_EXERCISE REQUIREMENTS_: Please give an exact transcription of the records shown below.

┌────────

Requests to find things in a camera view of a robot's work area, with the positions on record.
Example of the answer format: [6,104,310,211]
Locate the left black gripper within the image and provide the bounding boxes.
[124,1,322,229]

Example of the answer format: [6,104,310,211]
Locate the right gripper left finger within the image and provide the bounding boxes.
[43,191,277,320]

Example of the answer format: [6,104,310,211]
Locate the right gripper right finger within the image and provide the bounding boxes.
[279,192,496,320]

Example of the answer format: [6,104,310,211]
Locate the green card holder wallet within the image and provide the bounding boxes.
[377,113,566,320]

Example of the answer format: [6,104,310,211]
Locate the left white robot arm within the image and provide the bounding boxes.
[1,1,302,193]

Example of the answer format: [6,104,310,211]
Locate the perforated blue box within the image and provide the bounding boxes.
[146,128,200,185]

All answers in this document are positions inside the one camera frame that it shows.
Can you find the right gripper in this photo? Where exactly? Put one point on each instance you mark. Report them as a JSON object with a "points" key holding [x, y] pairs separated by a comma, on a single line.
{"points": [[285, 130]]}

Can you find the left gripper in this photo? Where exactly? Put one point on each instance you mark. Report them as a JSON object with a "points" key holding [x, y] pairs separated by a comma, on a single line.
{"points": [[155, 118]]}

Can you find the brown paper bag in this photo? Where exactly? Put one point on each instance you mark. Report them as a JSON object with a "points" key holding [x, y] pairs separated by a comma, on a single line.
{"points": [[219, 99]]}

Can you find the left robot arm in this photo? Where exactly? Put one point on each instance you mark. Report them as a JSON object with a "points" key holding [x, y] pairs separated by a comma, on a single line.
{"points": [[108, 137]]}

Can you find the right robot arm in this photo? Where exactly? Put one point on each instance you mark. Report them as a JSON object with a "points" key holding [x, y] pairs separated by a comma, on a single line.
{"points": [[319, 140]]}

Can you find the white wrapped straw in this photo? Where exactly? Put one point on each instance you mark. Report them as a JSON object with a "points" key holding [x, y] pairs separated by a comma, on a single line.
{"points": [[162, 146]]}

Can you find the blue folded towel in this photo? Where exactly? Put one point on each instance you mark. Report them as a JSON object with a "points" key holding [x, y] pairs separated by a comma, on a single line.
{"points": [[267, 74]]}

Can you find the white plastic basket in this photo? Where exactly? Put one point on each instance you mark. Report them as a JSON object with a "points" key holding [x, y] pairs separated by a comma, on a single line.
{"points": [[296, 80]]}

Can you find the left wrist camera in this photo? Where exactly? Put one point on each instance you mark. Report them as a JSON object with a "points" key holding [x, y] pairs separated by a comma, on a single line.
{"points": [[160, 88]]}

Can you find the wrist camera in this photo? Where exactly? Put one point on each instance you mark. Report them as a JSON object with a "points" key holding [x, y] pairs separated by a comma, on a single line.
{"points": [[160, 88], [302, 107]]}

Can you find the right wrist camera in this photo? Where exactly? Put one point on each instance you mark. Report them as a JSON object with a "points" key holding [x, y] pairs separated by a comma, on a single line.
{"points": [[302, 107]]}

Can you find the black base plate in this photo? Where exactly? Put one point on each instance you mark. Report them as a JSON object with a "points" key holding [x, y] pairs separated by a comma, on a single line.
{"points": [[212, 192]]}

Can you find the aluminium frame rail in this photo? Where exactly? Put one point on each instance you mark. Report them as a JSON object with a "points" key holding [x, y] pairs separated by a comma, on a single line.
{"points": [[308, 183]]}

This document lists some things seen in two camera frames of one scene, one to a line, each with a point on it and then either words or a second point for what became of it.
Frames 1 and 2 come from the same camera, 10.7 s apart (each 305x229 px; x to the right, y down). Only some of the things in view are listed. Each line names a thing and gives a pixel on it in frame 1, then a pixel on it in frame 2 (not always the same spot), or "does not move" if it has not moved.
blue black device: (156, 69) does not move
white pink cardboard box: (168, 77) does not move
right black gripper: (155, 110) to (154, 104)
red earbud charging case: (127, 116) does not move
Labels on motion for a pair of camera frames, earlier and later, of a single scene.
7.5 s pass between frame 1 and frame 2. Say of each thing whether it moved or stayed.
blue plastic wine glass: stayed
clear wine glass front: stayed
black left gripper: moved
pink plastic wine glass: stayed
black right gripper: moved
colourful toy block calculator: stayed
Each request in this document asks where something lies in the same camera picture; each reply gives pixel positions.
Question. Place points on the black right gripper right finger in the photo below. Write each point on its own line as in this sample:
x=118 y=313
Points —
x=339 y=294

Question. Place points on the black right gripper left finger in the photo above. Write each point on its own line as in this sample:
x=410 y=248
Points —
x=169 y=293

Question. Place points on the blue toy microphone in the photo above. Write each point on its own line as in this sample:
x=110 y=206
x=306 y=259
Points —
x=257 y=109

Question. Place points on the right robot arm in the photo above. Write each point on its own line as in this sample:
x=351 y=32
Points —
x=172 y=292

└────────

_OUTPUT OF THE EXERCISE_:
Requests to find things in a camera view of a robot's work area, with the positions on record.
Example of the answer format: [6,104,310,211]
Locate the left black gripper within the image and provide the bounding boxes.
[124,1,322,229]

Example of the answer format: [6,104,310,211]
Locate the right gripper left finger within the image and provide the bounding boxes.
[43,191,277,320]

Example of the answer format: [6,104,310,211]
Locate the right gripper right finger within the image and provide the bounding boxes.
[279,192,496,320]

Example of the answer format: [6,104,310,211]
Locate the green card holder wallet within the image and provide the bounding boxes.
[377,113,566,320]

Example of the answer format: [6,104,310,211]
Locate the left white robot arm within the image and provide the bounding boxes.
[1,1,302,193]

Example of the answer format: [6,104,310,211]
Locate the perforated blue box within the image and provide the bounding boxes.
[146,128,200,185]

All answers in this document are positions inside the one camera frame that it shows.
Can you find the right gripper in this photo? Where exactly? Put one point on each instance you mark. Report them as a JSON object with a "points" key holding [x, y] pairs separated by a comma, on a single line.
{"points": [[285, 130]]}

Can you find the left gripper in this photo? Where exactly? Put one point on each instance you mark. Report them as a JSON object with a "points" key holding [x, y] pairs separated by a comma, on a single line.
{"points": [[155, 118]]}

Can you find the brown paper bag in this photo? Where exactly? Put one point on each instance you mark. Report them as a JSON object with a "points" key holding [x, y] pairs separated by a comma, on a single line.
{"points": [[219, 99]]}

Can you find the left robot arm in this photo? Where exactly? Put one point on each instance you mark. Report them as a JSON object with a "points" key holding [x, y] pairs separated by a comma, on a single line.
{"points": [[108, 137]]}

Can you find the right robot arm in this photo? Where exactly? Put one point on each instance you mark. Report them as a JSON object with a "points" key holding [x, y] pairs separated by a comma, on a single line.
{"points": [[319, 140]]}

Can you find the white wrapped straw in this photo? Where exactly? Put one point on each instance you mark. Report them as a JSON object with a "points" key holding [x, y] pairs separated by a comma, on a single line.
{"points": [[162, 146]]}

Can you find the blue folded towel in this photo? Where exactly? Put one point on each instance you mark. Report them as a JSON object with a "points" key holding [x, y] pairs separated by a comma, on a single line.
{"points": [[267, 74]]}

Can you find the white plastic basket in this photo? Where exactly? Put one point on each instance you mark. Report them as a JSON object with a "points" key holding [x, y] pairs separated by a comma, on a single line.
{"points": [[296, 80]]}

Can you find the left wrist camera in this photo? Where exactly? Put one point on each instance you mark. Report them as a JSON object with a "points" key holding [x, y] pairs separated by a comma, on a single line.
{"points": [[160, 88]]}

Can you find the wrist camera in this photo? Where exactly? Put one point on each instance you mark. Report them as a JSON object with a "points" key holding [x, y] pairs separated by a comma, on a single line.
{"points": [[160, 88], [302, 107]]}

Can you find the right wrist camera in this photo? Where exactly? Put one point on each instance you mark. Report them as a JSON object with a "points" key holding [x, y] pairs separated by a comma, on a single line.
{"points": [[302, 107]]}

Can you find the black base plate in this photo? Where exactly? Put one point on each instance you mark. Report them as a JSON object with a "points" key holding [x, y] pairs separated by a comma, on a single line.
{"points": [[212, 192]]}

Can you find the aluminium frame rail in this photo? Where exactly? Put one point on each instance you mark. Report them as a JSON object with a "points" key holding [x, y] pairs separated by a comma, on a single line.
{"points": [[308, 183]]}

This document lists some things seen in two camera frames of one scene, one to a line, each with a point on it and then either words or a second point for what became of it.
Frames 1 and 2 come from the same camera, 10.7 s apart (each 305x229 px; x to the right, y down). Only some of the things in view are listed. Each line names a thing and gives a pixel on it in frame 1, then a pixel on it in frame 2 (not always the same spot), or "does not move" if it has not moved.
blue black device: (156, 69) does not move
white pink cardboard box: (168, 77) does not move
right black gripper: (155, 110) to (154, 104)
red earbud charging case: (127, 116) does not move
Labels on motion for a pair of camera frames, earlier and later, of a single scene.
7.5 s pass between frame 1 and frame 2. Say of each thing whether it moved or stayed.
blue plastic wine glass: stayed
clear wine glass front: stayed
black left gripper: moved
pink plastic wine glass: stayed
black right gripper: moved
colourful toy block calculator: stayed
Each request in this document asks where something lies in the same camera picture; each reply gives pixel positions.
Question. Place points on the black right gripper right finger in the photo below. Write each point on its own line as in this sample:
x=118 y=313
Points —
x=339 y=294

Question. Place points on the black right gripper left finger in the photo above. Write each point on its own line as in this sample:
x=410 y=248
Points —
x=169 y=293

Question. Place points on the blue toy microphone in the photo above. Write each point on its own line as in this sample:
x=110 y=206
x=306 y=259
Points —
x=257 y=109

Question. Place points on the right robot arm in the photo above. Write each point on its own line as in this sample:
x=351 y=32
Points —
x=172 y=292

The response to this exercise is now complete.